• [How to complete this task]: Please output the section of the listing below that opens with the line containing "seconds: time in" and closes with the line containing "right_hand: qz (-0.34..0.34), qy", exactly and with nothing else.

• [Recorded data]:
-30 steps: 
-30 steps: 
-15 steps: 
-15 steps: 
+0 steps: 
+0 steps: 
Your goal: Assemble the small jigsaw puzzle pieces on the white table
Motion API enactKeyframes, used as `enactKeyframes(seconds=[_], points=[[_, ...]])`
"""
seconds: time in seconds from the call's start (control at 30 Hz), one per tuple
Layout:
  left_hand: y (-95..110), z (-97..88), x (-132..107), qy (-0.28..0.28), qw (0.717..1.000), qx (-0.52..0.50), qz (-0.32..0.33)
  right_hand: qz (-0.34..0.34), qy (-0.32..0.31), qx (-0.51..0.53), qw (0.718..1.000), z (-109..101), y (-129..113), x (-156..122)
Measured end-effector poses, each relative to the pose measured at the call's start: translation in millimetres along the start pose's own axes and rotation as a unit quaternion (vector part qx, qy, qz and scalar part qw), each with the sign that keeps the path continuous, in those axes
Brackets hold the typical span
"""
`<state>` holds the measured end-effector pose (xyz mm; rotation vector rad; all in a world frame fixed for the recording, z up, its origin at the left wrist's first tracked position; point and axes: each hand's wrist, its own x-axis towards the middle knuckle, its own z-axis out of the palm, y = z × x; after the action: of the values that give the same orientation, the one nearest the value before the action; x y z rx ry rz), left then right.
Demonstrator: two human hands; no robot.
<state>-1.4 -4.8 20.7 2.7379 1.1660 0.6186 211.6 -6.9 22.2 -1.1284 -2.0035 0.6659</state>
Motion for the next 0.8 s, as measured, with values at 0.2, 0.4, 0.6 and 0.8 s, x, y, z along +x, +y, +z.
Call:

• [Exercise answer]:
seconds: time in seconds from the call's start (control at 30 Hz), one per tuple
Layout:
  left_hand: y (-95..110), z (-97..88), x (-132..107), qy (-0.28..0.28), qw (0.717..1.000), qx (-0.52..0.50), qz (-0.32..0.33)
  right_hand: qz (-0.34..0.34), qy (-0.32..0.31), qx (-0.51..0.53), qw (0.718..1.000), z (-109..101), y (-129..113), x (-156..122)

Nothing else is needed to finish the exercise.